Swarthmore College Department of Computer Science

running long jobs

When running long experiments on the CS department machines, it is important that you do not hog all of the resources. Here are some things to be aware of and a few rules to follow:

  1. Do not run your job on allspice.

    Allspice is our email and file server. If you put a heavy load on allspice, everyone will suffer. Besides, the lab machines have faster CPUs, so your job should run faster on a lab machine (especially if you use the /local directories -- see below).

  2. Use /local and /scratch for large data files.

    Your home directory is really on allspice, so running a job on a lab machine that writes data to your home dir means sending data (over the network) to allspice. Also, your home dir has a disk quota, which limits the amount of data you can store in your home dir.

    Anyone can make a directory in /scratch or the /local dirs (e.g., mkdir /local/yourusername). /scratch is still on allspice, but accessible from any lab machine, so use /scratch if you need to access the file from any machine. Use the /local dirs if you can always use the same machine (i.e., /local on lime is not the same as /local on lemon). If your program writes tons of data to files, it will be faster to use a /local directory.

  3. Be nice.

    All programs that will run for an extended amount of time (more than 15 minutes) should be "niced" to a lower priority. If you are about to start a long program, try nice +20 ./a.out. If you have already started your program, use renice +20 -p pid, where pid is the Process ID of your program (found by using the ps or top command). If nobody is using the computer your job is running on, it will get 100% of the CPU. If someone is using the computer your job is running on, your job will run at a lower priority so the console won't be slow.

  4. If possible, use screen.

    If you don't need the graphics console, try running your long simulation in a screen session. screen allows you to detach from a session and then reattach later. For example, you might start your program in the lab, detach and log out (your program keeps running!), and then reattach to the same session from your dorm room. Here's how to do it:

    • In any window, type screen. The window should clear, and you get your prompt back, but you are now inside a screen session.
    • Run your program (in the background or not).
    • Type Ctrl-a d (control-a, then the d key) to detach.
    • At this point you could log out and your program keeps running.
    • In another window (on the same machine, but you could be logged in from somewhere else), type screen -r to reattach.
    • When done with a screen session, just type exit.
  5. Try not to use the machines in the main teaching lab.

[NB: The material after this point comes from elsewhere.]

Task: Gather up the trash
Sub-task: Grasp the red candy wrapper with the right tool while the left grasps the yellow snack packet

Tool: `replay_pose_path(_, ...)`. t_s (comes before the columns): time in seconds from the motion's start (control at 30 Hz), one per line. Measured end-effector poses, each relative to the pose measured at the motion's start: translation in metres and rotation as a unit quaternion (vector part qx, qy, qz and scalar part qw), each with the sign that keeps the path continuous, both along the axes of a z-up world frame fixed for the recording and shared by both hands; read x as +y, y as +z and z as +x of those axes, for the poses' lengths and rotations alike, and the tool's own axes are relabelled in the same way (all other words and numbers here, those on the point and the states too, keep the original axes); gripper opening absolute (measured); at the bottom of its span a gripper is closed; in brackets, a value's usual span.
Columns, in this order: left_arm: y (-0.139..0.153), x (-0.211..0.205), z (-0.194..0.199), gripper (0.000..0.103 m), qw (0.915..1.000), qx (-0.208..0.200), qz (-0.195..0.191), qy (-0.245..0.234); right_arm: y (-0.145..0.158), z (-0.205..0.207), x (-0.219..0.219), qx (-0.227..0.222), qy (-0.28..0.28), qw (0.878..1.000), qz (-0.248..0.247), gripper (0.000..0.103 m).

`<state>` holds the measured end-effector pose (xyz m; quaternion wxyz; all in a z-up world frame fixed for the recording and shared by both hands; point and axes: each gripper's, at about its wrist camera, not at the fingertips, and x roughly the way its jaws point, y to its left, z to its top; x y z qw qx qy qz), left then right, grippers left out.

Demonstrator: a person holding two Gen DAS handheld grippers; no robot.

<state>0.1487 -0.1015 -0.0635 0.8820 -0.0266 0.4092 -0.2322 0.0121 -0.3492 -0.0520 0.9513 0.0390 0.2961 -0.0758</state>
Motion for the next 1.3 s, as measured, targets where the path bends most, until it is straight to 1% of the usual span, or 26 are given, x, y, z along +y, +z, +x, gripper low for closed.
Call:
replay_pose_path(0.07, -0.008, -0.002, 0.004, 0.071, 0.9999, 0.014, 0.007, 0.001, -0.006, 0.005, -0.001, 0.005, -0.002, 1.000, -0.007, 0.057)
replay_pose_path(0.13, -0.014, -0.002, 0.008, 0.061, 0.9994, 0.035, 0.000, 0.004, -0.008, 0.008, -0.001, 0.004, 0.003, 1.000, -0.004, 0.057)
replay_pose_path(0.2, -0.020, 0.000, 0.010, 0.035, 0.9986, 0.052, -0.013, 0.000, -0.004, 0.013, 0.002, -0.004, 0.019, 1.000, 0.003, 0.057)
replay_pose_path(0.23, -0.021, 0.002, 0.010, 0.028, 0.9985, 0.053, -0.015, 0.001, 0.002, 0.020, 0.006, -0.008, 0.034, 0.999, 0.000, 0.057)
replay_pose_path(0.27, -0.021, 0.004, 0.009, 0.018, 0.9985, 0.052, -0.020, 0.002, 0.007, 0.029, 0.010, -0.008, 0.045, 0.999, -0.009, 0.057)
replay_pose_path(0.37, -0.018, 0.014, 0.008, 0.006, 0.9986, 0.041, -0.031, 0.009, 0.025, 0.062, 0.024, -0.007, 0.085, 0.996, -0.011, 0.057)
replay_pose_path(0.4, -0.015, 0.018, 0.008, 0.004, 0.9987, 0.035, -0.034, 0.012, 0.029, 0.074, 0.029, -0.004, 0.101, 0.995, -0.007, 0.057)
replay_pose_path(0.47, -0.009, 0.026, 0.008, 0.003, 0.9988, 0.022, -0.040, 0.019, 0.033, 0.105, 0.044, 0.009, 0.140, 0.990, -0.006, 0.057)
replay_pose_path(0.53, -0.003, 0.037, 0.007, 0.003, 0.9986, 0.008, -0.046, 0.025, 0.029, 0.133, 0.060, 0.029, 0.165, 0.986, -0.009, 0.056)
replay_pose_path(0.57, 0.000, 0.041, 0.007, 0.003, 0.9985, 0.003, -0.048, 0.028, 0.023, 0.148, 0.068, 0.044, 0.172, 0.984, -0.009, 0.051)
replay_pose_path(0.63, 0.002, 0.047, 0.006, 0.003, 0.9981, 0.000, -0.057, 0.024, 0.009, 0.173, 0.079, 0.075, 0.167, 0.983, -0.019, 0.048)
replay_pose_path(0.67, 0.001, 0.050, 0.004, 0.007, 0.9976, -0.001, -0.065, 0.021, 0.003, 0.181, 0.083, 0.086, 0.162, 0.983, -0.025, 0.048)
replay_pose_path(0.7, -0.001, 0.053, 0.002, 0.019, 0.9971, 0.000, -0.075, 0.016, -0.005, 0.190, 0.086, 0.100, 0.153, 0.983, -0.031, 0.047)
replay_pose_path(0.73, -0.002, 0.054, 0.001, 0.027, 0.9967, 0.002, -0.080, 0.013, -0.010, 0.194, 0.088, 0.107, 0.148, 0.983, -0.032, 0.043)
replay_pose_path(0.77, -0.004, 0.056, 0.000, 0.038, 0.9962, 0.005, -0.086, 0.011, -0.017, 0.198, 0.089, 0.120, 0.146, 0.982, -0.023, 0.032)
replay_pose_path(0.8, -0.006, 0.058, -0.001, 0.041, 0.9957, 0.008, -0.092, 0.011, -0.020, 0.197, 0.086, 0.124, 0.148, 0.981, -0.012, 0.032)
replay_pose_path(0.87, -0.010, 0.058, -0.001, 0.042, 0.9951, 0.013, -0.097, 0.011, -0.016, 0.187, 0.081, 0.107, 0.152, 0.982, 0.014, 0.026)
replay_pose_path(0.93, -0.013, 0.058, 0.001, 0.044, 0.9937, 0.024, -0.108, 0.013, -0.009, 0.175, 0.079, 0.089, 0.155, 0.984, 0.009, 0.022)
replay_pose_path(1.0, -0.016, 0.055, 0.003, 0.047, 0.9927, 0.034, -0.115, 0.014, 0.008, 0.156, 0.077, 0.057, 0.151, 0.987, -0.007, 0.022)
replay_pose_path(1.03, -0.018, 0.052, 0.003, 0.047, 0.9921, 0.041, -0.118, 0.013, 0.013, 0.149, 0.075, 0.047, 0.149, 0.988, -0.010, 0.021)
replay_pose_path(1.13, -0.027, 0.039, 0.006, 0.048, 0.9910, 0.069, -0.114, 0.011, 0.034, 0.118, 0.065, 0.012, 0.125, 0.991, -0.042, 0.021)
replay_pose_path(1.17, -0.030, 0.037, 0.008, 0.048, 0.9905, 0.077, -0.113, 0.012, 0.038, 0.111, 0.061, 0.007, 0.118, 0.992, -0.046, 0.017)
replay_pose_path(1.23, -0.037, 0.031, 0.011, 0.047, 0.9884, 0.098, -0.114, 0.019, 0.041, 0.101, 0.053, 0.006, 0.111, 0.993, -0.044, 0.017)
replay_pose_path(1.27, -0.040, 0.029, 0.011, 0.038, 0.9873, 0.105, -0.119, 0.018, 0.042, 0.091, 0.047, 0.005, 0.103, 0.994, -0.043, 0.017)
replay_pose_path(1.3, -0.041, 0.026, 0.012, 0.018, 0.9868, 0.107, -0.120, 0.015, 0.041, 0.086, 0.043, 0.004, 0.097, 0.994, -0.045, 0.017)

    Use the overflow or robot lab machines first (especially if you have to xlock). Look in the files in /usr/swat/db/hosts.* to see which machines are in which labs.

  6. If you have to xlock, leave a message.

    If you have to leave yourself logged on for a long time, its a good idea to xlock the console. Try one of these to xlock and leave a helpful message:

    xlock -mode flag -message "Please do not log me off!"
    xlock -mode marquee -messagefile file_with_msg_in_it
    add some stuff to your .plan file

    And don't xlock more than one machine (use ssh with X forwarding if you are running GUI applications on multiple machines).

  7. If possible, write your program to allow restarts.

    This seems like common sense, but many programs don't do it. If you're going to run a job that takes 24 hours, what happens if the power goes out (or Jeff has to reboot the machines) after 23 hours? Ideally your program has been writing data files every N timesteps and can be restarted from any of these data files.